Here's Ben Brantley's review of Hair. I've always trusted his reviews and they're usually spot on. After reading his review, I'm probably going to be seeing the show very soon.

http://theater2.nytimes.com/2008/08/08/theater/reviews/08hair.html?pagewanted=2

LET THE SUNSHINE IN, AND THE SHADOWS

By: Ben Brantley

It is deep summer in the late 1960s in Central Park, and nobody is keeping off the grass. A heady concentration of anarchic youth has come out to play, flooding the shaggy green patch of turf that has been made of the stage at the open-air Delacorte Theater. And the whiff of hedonism that this crowd emanates induces a serious contact high in anyone who comes near it.

The pure hormonal vitality that courses through the Public Theater’s exuberant production of “Hair,” which officially opened Thursday night, is enough to make it the pick-me-up event of New York’s dog days this year. But middle-aged audience members who revisit this landmark work from 1967 in search of the feckless flower children they once were are likely to uncover more than they bargained for.

What’s so excitingly eye-opening about Diane Paulus’s interpretation of “Hair” isn’t that it’s fun. Put a bunch of kids with decent pipes, lithe bodies and adolescent energy on a stage and let ’em loose on Galt MacDermot’s abidingly infectious score, and a certain amount of giddy pleasure is guaranteed.

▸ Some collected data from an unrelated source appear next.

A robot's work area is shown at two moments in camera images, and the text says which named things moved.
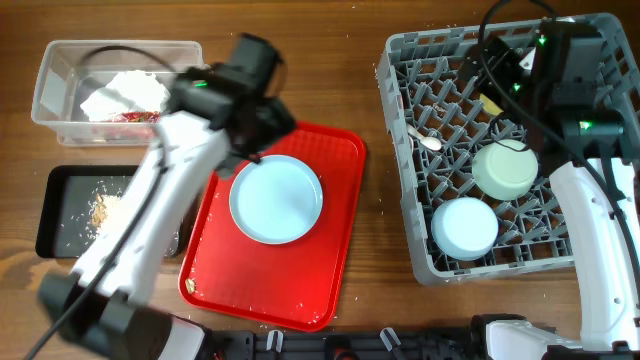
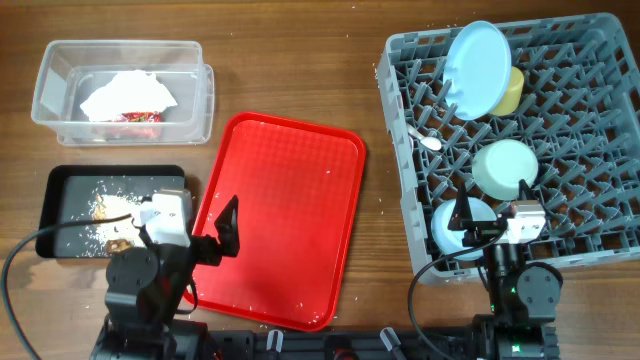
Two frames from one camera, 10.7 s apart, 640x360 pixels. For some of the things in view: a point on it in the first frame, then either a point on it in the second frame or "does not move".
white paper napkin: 128,92 does not move
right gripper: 493,62 -> 484,234
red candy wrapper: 132,125 does not move
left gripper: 282,122 -> 228,234
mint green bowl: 502,173 does not move
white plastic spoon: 427,141 does not move
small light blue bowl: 464,228 does not move
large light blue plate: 276,201 -> 477,71
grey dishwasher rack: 477,194 does not move

Mr. MacDermot, after all, once described “Hair” as “the ‘Hellzapoppin’ of its generation,” referring to a zany hit revue of the late 1930s. Sure enough, Gerome Ragni and James Rado’s book and lyrics, with their quick-sketch comic routines and satiric musical pastiches, suggest good old American vaudeville filtered through a mescaline haze. And Ms. Paulus, who was one of the creators of the long-running Off-Broadway romp “The Donkey Show,” does full justice to this show’s madcap friskiness.

But she also locates a core of apprehension in “Hair” that reveals it to be much more than a time-capsule frolic, a “Babes in Arms” for head trippers. The lively teenage rebels of “Hair” may be running headlong after a long good time. But in this production, more than any I’ve seen, it’s clear that they’re also running away, and not just from what they see as the dead-end lives of their parents and a man-eating war in Vietnam.

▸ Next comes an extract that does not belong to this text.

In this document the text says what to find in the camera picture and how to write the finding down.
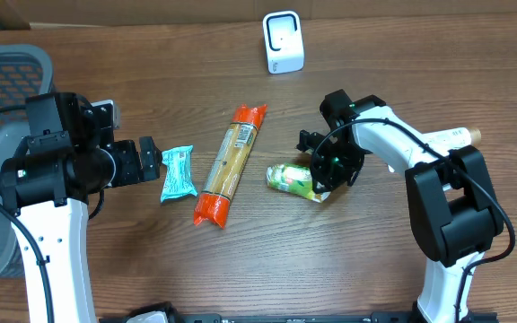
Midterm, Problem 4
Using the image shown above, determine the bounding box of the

The hippies of this “Hair” are also struggling against a nascent sense that no party can last forever, and that they have no place to go once it’s over. The wonderful cast here, led by Jonathan Groff and Will Swenson, present their characters as being subject to the laws of youth as described by the poet Babette Deutsch: “The young whose lips and limbs are time’s quick-colored fuel.”

Seen 40 years after it first stormed the middle-class citadel of musical comedy, “Hair” registers as an eloquent requiem not only for the idealism of one generation but also for the evanescence of youth itself. It’s still the “tribal love-rock” celebration it was always advertised as being. But in suggesting the dawning age of Aquarius is already destined for nightfall, this production establishes the show as more than a vivacious period piece. “Hair,” it seems, has deeper roots than anyone remembered.

Ms. Paulus elicits the shadows amid the starshine without ever imposing the irony of hindsight. Incorporating inspired choreography by Karole Armitage, she creates a show that feels as organic and natural as any upstate commune dweller could wish for. Even the very visible onstage band, under a tie-dyed canopy, feels as it had sprouted there, like so many musical mushrooms.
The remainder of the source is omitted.